Non possiamo dimenticare che la causa prossima, immediata della sua morte non è stata la malattia di cui soffriva. Questa è stata la causa patologica, rilevante per la grave condizione fisica in cui versava, ma non ultimamente determinante rispetto al tempo del decesso di Alfie. Una malattia che la prognosi dei medici dell’Alder Hey Children’s Hospital di Liverpool e di altri specialisti europei consultati riconosceva come inguaribile e neurodegenerativamente mortale, ma – come ogni malattia inguaribile – certo non tale da rendere incurabile né inaccompagnabile fino all’ultimo istante il piccolo malato, secondo la buona pratica clinica della vera palliazione pediatrica, resa disponibile, tra l’altro, dai medici del Bambino Gesù e di altri ospedali. Una malattia, dalla diagnosi molecolare precisa ancora in attesa di essere approfondita per spiegarne il quadro clinico, che avrebbe condotto il bambino alla morte secondo l’imperscrutabile disegno di Dio e i tempi della patologia, ma nel decorso della quale è però intervenuto un protocollo sanitario omissivo, predeterminato e avvallato giurisdizionalmente. Questo protocollo, applicato ostinatamente e ad litteram, sospendendo un supporto vitale essenziale ha alterato il delicato equilibrio fisiopatologico di Alfie e la già compromessa capacità del suo corpo di rispondere a condizioni di stress metabolico. Un equilibrio e una capacità di risposta dell’organismo defedato che hanno dovuto affrontare una carenza di ossigeno, di acqua, di elettroliti e di nutrienti per molte ore. Il corpo del forte e coraggioso piccolo malato ha reagito attraverso un respiro autonomo che, alla fine, è stato il suo ultimo respiro per pochi giorni.

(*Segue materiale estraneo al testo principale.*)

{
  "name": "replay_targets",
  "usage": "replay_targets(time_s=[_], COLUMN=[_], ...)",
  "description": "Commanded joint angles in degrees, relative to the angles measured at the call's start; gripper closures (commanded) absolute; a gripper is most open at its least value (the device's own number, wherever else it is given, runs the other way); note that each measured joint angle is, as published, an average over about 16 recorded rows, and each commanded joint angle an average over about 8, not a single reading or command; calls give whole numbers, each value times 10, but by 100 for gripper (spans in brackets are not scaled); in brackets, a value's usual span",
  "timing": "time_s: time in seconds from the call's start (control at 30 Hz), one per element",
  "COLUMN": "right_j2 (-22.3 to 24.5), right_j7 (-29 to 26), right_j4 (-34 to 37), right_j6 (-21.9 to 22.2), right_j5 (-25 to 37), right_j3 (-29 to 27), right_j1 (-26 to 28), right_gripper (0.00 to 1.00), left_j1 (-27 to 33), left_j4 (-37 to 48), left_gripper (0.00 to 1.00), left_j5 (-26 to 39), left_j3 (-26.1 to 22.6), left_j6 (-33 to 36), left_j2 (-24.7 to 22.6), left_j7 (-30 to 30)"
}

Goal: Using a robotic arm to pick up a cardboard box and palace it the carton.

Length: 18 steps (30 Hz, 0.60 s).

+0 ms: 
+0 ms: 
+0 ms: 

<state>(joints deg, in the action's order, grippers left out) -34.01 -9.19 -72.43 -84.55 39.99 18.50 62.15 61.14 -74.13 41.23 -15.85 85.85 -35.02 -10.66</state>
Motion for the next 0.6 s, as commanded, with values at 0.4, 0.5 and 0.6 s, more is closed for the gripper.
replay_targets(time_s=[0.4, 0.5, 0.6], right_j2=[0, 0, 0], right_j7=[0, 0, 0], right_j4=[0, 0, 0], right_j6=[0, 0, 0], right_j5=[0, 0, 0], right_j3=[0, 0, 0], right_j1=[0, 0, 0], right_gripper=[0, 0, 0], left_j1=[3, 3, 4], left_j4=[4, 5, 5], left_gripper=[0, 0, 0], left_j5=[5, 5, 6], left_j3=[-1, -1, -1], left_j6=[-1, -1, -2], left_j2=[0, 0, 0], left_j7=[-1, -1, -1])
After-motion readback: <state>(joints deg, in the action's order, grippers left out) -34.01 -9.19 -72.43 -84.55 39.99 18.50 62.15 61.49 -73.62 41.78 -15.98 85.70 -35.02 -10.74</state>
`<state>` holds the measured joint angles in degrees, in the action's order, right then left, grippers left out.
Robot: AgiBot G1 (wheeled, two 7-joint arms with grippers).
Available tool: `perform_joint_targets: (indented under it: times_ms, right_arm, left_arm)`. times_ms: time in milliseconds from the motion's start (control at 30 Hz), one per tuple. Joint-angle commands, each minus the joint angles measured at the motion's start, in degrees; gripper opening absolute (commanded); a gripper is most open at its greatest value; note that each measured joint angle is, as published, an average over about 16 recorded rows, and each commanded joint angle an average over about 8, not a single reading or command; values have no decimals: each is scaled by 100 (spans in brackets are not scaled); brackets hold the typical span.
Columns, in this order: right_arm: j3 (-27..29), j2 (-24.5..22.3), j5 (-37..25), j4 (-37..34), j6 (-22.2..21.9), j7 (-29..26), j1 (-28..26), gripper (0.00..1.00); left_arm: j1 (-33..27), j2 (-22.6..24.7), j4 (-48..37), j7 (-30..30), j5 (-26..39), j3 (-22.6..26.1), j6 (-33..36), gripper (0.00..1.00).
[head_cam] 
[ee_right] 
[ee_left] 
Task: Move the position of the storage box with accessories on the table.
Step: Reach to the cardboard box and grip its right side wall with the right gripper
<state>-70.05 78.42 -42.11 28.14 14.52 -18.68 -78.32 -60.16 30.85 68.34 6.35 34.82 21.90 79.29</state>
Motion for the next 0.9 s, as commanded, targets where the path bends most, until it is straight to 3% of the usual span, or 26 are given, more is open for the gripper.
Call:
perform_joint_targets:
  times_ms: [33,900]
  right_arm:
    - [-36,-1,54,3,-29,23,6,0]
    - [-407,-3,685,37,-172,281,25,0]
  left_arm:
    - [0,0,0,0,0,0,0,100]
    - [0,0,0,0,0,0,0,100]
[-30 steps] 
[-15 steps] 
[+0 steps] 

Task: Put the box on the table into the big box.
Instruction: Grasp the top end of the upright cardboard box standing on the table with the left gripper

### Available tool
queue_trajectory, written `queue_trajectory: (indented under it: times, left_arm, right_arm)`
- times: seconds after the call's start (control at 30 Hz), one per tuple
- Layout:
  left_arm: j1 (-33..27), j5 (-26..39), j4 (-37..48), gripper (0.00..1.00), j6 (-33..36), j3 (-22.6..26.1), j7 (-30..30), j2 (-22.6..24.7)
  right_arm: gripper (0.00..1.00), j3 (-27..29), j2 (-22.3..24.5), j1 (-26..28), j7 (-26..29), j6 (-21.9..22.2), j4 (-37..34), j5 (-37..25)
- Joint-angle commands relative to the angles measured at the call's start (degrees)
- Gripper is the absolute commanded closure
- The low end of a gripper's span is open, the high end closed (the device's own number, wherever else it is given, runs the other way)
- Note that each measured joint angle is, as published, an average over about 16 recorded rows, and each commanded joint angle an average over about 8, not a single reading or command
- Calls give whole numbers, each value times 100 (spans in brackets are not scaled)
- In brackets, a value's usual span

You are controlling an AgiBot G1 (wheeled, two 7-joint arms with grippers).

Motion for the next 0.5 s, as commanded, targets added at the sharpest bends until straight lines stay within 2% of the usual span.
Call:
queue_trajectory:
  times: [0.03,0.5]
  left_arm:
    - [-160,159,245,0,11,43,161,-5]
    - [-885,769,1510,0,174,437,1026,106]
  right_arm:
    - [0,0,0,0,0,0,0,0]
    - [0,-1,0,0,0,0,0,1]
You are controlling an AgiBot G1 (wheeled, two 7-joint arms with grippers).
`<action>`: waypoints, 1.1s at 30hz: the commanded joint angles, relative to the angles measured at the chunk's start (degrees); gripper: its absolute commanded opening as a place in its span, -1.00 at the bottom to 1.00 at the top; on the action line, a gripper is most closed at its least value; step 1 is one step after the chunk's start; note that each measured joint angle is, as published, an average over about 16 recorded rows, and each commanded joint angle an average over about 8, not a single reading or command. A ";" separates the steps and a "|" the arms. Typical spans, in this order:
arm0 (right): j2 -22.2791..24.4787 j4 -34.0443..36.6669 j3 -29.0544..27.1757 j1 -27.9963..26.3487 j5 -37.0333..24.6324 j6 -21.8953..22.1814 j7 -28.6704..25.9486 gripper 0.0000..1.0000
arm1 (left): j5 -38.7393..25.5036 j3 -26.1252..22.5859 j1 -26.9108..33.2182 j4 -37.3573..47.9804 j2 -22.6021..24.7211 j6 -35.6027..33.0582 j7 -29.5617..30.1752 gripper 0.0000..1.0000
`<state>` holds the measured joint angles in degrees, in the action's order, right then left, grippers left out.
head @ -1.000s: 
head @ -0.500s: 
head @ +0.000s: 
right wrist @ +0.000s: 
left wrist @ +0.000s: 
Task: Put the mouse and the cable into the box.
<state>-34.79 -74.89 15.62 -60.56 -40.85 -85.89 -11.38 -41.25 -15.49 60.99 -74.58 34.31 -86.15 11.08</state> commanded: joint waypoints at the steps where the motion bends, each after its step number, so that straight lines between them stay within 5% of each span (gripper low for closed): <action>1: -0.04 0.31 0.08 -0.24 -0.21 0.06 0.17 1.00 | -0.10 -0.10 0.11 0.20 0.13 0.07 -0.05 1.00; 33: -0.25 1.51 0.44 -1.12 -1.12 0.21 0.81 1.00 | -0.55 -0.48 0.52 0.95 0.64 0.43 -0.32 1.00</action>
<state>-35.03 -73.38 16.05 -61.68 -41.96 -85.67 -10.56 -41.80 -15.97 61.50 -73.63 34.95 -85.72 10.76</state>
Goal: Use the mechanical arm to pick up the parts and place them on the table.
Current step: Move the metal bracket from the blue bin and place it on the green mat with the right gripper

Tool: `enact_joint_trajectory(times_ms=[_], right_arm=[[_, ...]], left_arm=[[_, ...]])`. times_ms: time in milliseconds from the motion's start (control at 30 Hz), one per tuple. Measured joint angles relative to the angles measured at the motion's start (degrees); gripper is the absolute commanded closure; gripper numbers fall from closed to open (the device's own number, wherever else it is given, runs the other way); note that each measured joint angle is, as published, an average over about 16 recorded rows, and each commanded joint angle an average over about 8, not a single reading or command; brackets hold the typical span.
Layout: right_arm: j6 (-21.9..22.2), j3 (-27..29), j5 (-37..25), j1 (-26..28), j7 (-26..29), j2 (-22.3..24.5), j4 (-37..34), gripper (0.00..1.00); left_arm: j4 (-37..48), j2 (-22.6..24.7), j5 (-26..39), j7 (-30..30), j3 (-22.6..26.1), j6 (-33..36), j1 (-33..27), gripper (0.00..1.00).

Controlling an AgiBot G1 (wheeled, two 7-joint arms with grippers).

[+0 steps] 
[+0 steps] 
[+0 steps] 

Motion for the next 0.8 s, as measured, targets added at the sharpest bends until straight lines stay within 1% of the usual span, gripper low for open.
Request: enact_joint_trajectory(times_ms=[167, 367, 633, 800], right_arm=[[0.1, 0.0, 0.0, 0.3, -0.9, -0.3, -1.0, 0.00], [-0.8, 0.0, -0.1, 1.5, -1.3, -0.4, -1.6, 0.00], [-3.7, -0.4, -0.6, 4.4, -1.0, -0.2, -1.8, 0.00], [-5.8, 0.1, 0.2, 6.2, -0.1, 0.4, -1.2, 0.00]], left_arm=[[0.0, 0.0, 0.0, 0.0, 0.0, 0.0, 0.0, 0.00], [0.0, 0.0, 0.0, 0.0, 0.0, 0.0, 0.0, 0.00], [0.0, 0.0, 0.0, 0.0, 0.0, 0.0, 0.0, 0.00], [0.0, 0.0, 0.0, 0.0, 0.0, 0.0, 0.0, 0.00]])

Ma la sacralità, la dignità e il valore della vita di un bambino, come di un adulto o di un anziano, non è legata agli anni, ai mesi o ai giorni della sua esistenza terrena. È inscritta nell’eternità. E dinnanzi agli occhi dell’Eterno stanno gli atti di coloro che accompagnano, difendono e promuovono la vita umana malata e fragile, così come quelli di quanti la abbandonano, la feriscono e la squalificano come inutile. A Dio, a Lui solo, lasciamo il giudizio ultimo, che guarda con traboccante misericordia e pienezza di verità la vita dell’uomo e il bene e il male che egli compie. Noi siamo chiamati a pregare per la conversione dei cuori e delle coscienze di tutti, anzitutto dei nostri, e a lavorare con tenacia e senza timore umano per la (ri)costruzione di una “cultura della vita” e l’allontanamento della “cultura della morte” in Europa e nel mondo. Due compiti, questi, cui i cristiani non possono sottrarsi nel tempo presente.